The workers notified Mallios, chairman of the anthropology department, who immediately set about determining whether the works could be saved, then raising money for preservation.

The oil painting was preserved first because it was smaller and easier — though still challenging — to manage. It was mounted in the library and dedicated in 2008.

The fresco was mounted in the library a few weeks ago.

“The most challenging part was removing the fresco from the wall,” said Gary Hulbert, the Vista art conservator chosen for the job. “First it needed to be cleaned.
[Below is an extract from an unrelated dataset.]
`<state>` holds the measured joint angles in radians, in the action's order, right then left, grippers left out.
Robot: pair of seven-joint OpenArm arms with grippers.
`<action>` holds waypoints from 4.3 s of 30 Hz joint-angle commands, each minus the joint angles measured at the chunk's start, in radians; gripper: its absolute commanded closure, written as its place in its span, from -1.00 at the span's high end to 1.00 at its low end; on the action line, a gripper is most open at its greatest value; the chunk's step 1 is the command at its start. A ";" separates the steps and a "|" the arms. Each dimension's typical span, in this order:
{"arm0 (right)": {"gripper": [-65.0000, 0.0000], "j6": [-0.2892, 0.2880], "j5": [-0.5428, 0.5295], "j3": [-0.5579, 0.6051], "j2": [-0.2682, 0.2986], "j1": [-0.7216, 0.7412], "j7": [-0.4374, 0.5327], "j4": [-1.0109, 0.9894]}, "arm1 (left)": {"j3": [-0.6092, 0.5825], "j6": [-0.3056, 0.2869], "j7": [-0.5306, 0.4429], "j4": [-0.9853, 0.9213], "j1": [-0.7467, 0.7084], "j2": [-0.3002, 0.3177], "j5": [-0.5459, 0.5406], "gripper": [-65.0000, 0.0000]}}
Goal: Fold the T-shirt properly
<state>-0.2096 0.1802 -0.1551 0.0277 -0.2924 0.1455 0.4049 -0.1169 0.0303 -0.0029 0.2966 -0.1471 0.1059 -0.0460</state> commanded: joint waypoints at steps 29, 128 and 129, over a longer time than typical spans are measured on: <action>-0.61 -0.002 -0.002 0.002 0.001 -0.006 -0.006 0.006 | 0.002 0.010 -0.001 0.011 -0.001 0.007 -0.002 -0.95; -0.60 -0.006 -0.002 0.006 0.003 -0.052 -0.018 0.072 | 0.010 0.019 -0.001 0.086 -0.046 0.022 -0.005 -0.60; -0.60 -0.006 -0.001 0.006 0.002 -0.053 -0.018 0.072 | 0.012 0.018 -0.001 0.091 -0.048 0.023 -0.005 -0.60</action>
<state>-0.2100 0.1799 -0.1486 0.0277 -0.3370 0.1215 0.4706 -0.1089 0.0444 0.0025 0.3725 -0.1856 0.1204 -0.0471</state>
Then protective layers were put on it to protect it as it was removed, a protective coating and then protective fabric layers to protect it as was removed.”

Both murals are done in the style of Works Progress Administration paintings commissioned by the government to keep artists working, although the SDSU works were not government funded.

Among those attending the dedication is Sorenson’s son, also named George, who spells the family name Sorensen.

“I remember him telling us that he would take the streetcar down to the tuna canneries on the harbor to draw sketches and on the way back he smelled so bad people wouldn’t sit by him,” said Sorensen, who lives in Lake Oswego, Ore. “He also came to hate fish. The whole time I was growing up, we never ate fish.

“He also used to talk about the fresco technique. When I was a teenager, we went to Italy. We went into the Sistine Chapel, and while we are looking at the art all I am hearing about is tuna canneries.”